The Physics of Displacement: Why Size Matters in Open-Ear Audio
Update on Jan. 10, 2026, 6:49 p.m.
In the secluded world of In-Ear Monitors (IEMs), engineers fight for micrometer-level precision within a sealed chamber. But strip away the silicone tip, remove the seal, and you enter the wild west of Open-Ear Audio. Here, the rules change. Without a sealed ear canal to trap bass pressure, sound waves dissipate rapidly into the ether. This phenomenon, known as Low-Frequency Roll-Off, is the nemesis of every open-ear headphone.
To combat this, you cannot simply tune the driver; you must overpower the physics of the environment. You need to move air—massive amounts of it. This is the engineering logic behind the Ortizan I9, which houses a colossal 16.2mm Dynamic Driver. In a market where 10mm is considered “large,” 16.2mm is a statement of intent.
This article explores the Physics of Displacement, the unique acoustic properties of Bio-Cellulose Diaphragms, and how brute-force engineering is used to restore the lost octaves of music in an open-air environment.

The Open-Air Dilemma: Impedance Mismatch
Sound is the transfer of energy. A headphone driver vibrates, pushing air molecules. In a sealed ear canal, this energy is contained. The ear canal acts as an acoustic coupler, efficiently transferring pressure changes to the eardrum.
In an open-ear design like the Ortizan I9, there is no seal. The driver fires into free space. The air impedance is low, meaning the sound energy scatters. Low frequencies (bass), which have long wavelengths and low energy density, suffer the most. They simply “leak” away before they can pressurize the eardrum.
The Displacement Solution ($V_d = S_d \times X_{max}$)
To compensate for this leakage, the driver must work harder. It must displace a larger volume of air ($V_d$) to achieve the same Sound Pressure Level (SPL) at the ear.
Volume displacement is determined by two factors:
1. Surface Area ($S_d$): The size of the diaphragm.
2. Excursion ($X_{max}$): How far the diaphragm moves back and forth.
The Ortizan I9 bets on Surface Area. A 16.2mm driver has roughly 2.6 times the surface area of a standard 10mm driver. This allows it to move significantly more air with every vibration. It creates a “wall of sound” that saturates the immediate area around the ear, ensuring that enough bass energy reaches the eardrum to be felt, not just heard.
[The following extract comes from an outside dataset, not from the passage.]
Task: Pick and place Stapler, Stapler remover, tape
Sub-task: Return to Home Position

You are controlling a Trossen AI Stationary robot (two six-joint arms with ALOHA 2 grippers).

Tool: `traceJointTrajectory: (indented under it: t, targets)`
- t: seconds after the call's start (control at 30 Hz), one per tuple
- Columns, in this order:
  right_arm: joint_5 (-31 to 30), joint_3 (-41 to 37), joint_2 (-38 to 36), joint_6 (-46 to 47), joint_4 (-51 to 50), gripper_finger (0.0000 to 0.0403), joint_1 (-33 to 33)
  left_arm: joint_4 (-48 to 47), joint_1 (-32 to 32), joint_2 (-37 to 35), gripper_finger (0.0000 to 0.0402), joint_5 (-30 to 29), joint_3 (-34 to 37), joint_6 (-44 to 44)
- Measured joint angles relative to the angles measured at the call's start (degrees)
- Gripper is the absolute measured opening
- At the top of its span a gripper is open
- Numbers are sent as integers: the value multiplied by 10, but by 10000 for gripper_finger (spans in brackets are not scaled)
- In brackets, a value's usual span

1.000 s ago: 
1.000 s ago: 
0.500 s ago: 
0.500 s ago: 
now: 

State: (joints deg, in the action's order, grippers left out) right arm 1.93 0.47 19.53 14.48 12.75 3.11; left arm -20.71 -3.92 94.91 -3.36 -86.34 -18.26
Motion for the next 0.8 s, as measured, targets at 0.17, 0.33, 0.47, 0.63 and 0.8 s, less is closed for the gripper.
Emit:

Material Science: The Bio-Cellulose Advantage
However, making a driver larger introduces a new problem: Cone Breakup. A large diaphragm is heavier and harder to control. At high frequencies, a floppy plastic cone might ripple like a pond surface instead of moving like a piston, causing distortion.
To solve this, Ortizan employs a Bio-Cellulose Diaphragm. This material is grown from organic bacteria, not stamped from plastic sheets. * Stiffness: Bio-cellulose has a crystalline structure similar to paper but with much finer fibers. It is incredibly stiff, resisting deformation even when pushed hard to generate bass. * Internal Damping: Unlike metal (which rings) or plastic (which can sound dull), bio-cellulose has high internal damping. It stops vibrating the instant the signal stops.
This combination allows the large 16.2mm driver to remain “fast” enough for treble while being robust enough for heavy bass. It bridges the gap between the power of a subwoofer and the detail of a tweeter.
Directional Audio: Focusing the Beam
Even with a massive driver, efficiency is key. You don’t want to waste energy blasting sound at the person sitting next to you. The Ortizan I9 utilizes Directional Audio principles.
The housing is shaped to act as an Acoustic Waveguide. It channels the air pressure generated by the 16.2mm driver into a narrow beam directed precisely at the ear canal. This focus increases the effective SPL at the ear while reducing leakage to the environment. It transforms the “omni-directional” blast of a speaker into a “uni-directional” stream, maximizing the efficiency of that massive air displacement.

The Experience: “Intimate Concert”
The result of this physics equation—Large Area + Stiff Material + Directional Focus—is what Ortizan describes as an “intimate concert setting.” Because the sound is generated outside the head and involves the outer ear (pinna) in the listening process, the soundstage feels wider and more natural than in-ear headphones.
The bass, driven by the sheer physical size of the 16.2mm unit, has a texture and presence that bone conduction simply cannot match. It is air moving against skin, a tactile sensation that restores the visceral impact of music.
Conclusion: Brute Force meets Bio-Tech
The Ortizan I9 is an engineering response to a physics problem. It acknowledges that you cannot cheat the laws of acoustics. If you want open-ear comfort without losing the bass, you have to move air. And to move air, you need size.
By combining a massive 16.2mm footprint with the sophisticated material properties of bio-cellulose, it delivers a listening experience that is both physically comfortable and sonically substantial. It proves that in the world of open audio, bigger really is better.